Network Working Group | K. Kompella |
Internet-Draft | Y. Rekhter |
Intended status: Informational | Juniper Networks |
Expires: October 31, 2013 | T. Morin |
France Telecom - Orange Labs | |
D. Black | |
EMC Corporation | |
April 29, 2013 |
Signaling Virtual Machine Activity to the Network Virtualization Edge
draft-kompella-nvo3-server2nve-02
This document proposes a simplified approach for provisioning network parameters related to Virtual Machine creation, migration and termination on servers. The idea is to provision the server, then have the server signal the requisite parameters to the relevant network device(s). Such an approach reduces the workload on the provisioning system and simplifies the data model that the provisioning system needs to maintain. It is also more resilient to topology changes in server-network connectivity, for example, reconnecting a server to a different network port or switch.
This Internet-Draft is submitted in full conformance with the provisions of BCP 78 and BCP 79.
Internet-Drafts are working documents of the Internet Engineering Task Force (IETF). Note that other groups may also distribute working documents as Internet-Drafts. The list of current Internet-Drafts is at http://datatracker.ietf.org/drafts/current/.
Internet-Drafts are draft documents valid for a maximum of six months and may be updated, replaced, or obsoleted by other documents at any time. It is inappropriate to use Internet-Drafts as reference material or to cite them other than as "work in progress."
This Internet-Draft will expire on October 31, 2013.
Copyright (c) 2013 IETF Trust and the persons identified as the document authors. All rights reserved.
This document is subject to BCP 78 and the IETF Trust's Legal Provisions Relating to IETF Documents (http://trustee.ietf.org/license-info) in effect on the date of publication of this document. Please review these documents carefully, as they describe your rights and restrictions with respect to this document. Code Components extracted from this document must include Simplified BSD License text as described in Section 4.e of the Trust Legal Provisions and are provided without warranty as described in the Simplified BSD License.
To create a Virtual Machine (VM) on a server in a data center, one must specify parameters for the compute, storage, network and appliance aspects of the VM. At a minimum, this requires provisioning the server that will host the VM, and the Network Virtualization Edge (NVE) that will implement the virtual network for the VM in addition to the VM's storage. Similar considerations apply to live migration and terminating VMs. This document proposes mechanisms whereby a server can be provisioned with all of the parameters for the VM, and the server in turn signals the networking aspects to the NVE. The NVE may be located on the server or in an external network switch that may be directly connected to the server or accessed via an L2 (Ethernet) LAN or VLAN. The following sections capture the abstract sequence of steps for VM creation, live migration and deletion.
While much of the material in this draft may apply to virtual entities other than virtual machines that exist on physical entities other than servers, this draft is written in terms of virtual machines and servers for clarity.

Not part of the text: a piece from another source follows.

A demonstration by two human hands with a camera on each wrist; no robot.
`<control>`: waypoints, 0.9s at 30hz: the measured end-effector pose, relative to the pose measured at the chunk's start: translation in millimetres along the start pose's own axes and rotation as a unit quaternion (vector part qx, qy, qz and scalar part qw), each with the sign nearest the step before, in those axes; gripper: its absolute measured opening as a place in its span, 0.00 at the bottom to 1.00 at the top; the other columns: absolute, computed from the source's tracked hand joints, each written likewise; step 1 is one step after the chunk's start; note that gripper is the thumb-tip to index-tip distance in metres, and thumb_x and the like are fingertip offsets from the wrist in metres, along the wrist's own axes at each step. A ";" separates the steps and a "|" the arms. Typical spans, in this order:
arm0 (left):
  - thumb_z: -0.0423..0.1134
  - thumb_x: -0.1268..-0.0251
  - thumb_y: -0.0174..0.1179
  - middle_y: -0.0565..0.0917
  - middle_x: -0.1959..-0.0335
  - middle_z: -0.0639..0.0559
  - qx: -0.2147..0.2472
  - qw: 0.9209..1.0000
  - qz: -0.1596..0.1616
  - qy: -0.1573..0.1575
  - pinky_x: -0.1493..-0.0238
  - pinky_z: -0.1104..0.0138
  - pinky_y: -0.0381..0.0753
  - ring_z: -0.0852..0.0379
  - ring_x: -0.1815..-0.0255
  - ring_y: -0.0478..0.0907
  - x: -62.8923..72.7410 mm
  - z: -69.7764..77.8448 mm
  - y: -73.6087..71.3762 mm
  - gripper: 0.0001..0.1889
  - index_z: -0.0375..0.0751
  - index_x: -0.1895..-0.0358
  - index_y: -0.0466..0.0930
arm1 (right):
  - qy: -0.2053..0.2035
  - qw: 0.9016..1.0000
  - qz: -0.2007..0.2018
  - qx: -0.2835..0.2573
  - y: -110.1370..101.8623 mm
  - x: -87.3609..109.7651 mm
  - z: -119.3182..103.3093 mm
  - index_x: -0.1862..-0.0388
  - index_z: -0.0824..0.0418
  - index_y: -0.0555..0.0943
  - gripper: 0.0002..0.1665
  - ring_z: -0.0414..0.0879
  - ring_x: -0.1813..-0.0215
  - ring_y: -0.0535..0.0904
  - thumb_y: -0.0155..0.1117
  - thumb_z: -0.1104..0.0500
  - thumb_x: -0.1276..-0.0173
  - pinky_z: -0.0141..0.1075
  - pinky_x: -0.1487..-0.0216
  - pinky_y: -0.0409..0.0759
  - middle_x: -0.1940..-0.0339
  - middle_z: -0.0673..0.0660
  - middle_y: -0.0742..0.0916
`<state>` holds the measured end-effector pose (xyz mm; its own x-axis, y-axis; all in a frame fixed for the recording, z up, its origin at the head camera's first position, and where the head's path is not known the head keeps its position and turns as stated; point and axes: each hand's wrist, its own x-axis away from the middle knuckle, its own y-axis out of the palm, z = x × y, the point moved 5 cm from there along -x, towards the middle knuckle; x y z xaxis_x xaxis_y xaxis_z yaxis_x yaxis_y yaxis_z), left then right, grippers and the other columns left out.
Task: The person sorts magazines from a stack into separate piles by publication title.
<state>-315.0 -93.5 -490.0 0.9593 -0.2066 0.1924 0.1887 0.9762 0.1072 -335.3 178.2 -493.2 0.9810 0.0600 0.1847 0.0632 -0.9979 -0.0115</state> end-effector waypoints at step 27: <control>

This section describes an abstract sequence of steps involved in creating a VM and making it operational (the latter is also known as "powering on" the VM). The following steps are intended as an illustrative example, not as prescriptive text; the goal is to capture sufficient detail to set a context for the signaling described in Section 5.
Creating a VM requires:
Steps 1 and 2 are primarily information gathering. For Steps 3 to 8, the provisioning system talks actively to servers, network switches, storage and appliances, and must know the details of the physical server, network, storage and appliance connectivity topologies. Step 4 is typically done using just provisioning, whereas Steps 5 and 6 may be a combination of provisioning and other techniques that may defer discovery of the relevant information. Steps 4 to 6 accomplish the task of provisioning the network for a VM, the result of which is a Data Center Virtual Private Network (DCVPN) overlaid on the physical network.
While shown as a numbered sequence above, some of these steps may be concurrent (e.g., server, storage and network provisioning for the new VM may be done concurrently), and the two "informing" steps for the network (5 and 6) may be partially or fully lazily evaluated based on network traffic that the VM sends or receives after it becomes operational.
This document focuses on the case where the network elements in Step 4 are not co-resident with the server, and describes how the provisioning in Step 4 can be replaced by signaling between server and network, using information from Step 3.
This subsection describes an abstract sequence of steps involved in live migration of a VM. Live migration is sometimes referred to as "hot" migration, in that from an external viewpoint, the VM appears to continue to run while being migrated to another server (e.g., TCP connections generally survive this class of migration). In contrast, suspend/resume (or "cold") migration consists of suspending VM execution on one server and resuming it on another. The following live migration steps are intended as an illustrative example, not as prescriptive text; the goal is to capture sufficient detail to provide context for the signaling described in Section 5.
For simplicity, this set of abstract steps assumes shared storage, so that the VM's storage is accessible to the source and destination servers. Live migration of a VM requires:
Step 1 is primarily information gathering. For Steps 2, 3, 9 and 10, the provisioning system talks actively to servers, network switches and appliances, and must know the details of the physical server, network and appliance connectivity topologies. Steps 4 and 5 are usually handled directly by the servers involved. Steps 6 to 9 may be handled by the servers (e.g., one or more "gratuitous" ARPs or RARPs from the destination server may accomplish all four steps) or other techniques. For steps 6 and 7, the other techniques may involve discovery of the relevant information after the VM has been migrated.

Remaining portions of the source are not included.